Transformação de decoração-interação para modelos quânticos de spin Ising-Heisenberg

Abstract

The classical version of decoration transformation has been used to map lattice spin models into another equivalent lattice spin models. This transformation is a very useful tool for identifying a class of lattice spin models, since, it is possible to show a class of lattice spin models that can be map into another class of exactly solvable models. Here we present a quantum version of decoration transformation and show how this transformation could be applied to Heisenberg type models. This transformation can be useful to study the equivalence between two quantum spin systems such as a small cluster of quantum spin models or even lattice quantum spin models. The quantum decoration transformation by itself is an exact transformation, although the proposed transformation cannot be used to map exactly a quantum spin lattice model onto another quantum spin lattice model, since, the operators are non-commuting. However, it is possible mapping in the "classical"limit, establishing the equivalence between two quantum lattice spin models. To study the validity of this approach for quantum spin lattice model, we use the Zassenhaus formula, and we verify how the correction could influence the decoration transformation. The correction term involves the second-nearest-neighbor coupling, as well as the next nearest neighbors, which leads into a cumbersome task to establish the equivalence between both lattice models.

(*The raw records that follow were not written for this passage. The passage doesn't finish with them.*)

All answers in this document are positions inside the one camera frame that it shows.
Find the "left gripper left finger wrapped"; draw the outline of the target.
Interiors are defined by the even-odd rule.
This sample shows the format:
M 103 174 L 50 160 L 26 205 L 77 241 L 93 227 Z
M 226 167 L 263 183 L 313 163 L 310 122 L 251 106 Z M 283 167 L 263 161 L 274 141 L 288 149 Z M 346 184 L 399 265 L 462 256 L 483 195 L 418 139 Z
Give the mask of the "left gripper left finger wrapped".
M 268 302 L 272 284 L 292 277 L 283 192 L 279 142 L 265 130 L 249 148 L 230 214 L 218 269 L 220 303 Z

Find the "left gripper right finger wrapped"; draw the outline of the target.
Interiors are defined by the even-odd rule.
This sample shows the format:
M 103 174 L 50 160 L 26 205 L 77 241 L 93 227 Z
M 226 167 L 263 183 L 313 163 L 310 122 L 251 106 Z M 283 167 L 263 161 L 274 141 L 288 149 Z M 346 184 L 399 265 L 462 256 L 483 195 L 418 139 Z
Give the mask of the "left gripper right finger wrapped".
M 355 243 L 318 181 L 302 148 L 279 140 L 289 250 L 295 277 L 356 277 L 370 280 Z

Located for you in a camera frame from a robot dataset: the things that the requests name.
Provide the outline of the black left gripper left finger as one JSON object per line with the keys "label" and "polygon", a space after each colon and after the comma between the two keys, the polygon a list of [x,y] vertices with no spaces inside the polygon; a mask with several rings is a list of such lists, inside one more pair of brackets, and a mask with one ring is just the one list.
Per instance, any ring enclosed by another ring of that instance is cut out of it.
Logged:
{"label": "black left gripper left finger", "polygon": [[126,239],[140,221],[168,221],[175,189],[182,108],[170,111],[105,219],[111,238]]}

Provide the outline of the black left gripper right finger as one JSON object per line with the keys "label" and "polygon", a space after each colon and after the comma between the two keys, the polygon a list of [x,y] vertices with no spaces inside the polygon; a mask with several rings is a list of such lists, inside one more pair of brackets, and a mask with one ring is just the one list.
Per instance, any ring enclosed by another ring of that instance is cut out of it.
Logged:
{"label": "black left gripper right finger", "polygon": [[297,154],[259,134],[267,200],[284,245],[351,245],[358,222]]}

This correction also gives us valuable information about its contribution, for most of the Heisenberg type models, this correction could be irrelevant at least up to the third order term of Zassenhaus formula. This transformation is applied to a finite size Heisenberg chain, so we compare with exact numerical results, and our result is consistent to weak xy-anisotropy coupling, we also apply to bond-alternating Ising-Heisenberg chain model, obtaining an approximate result.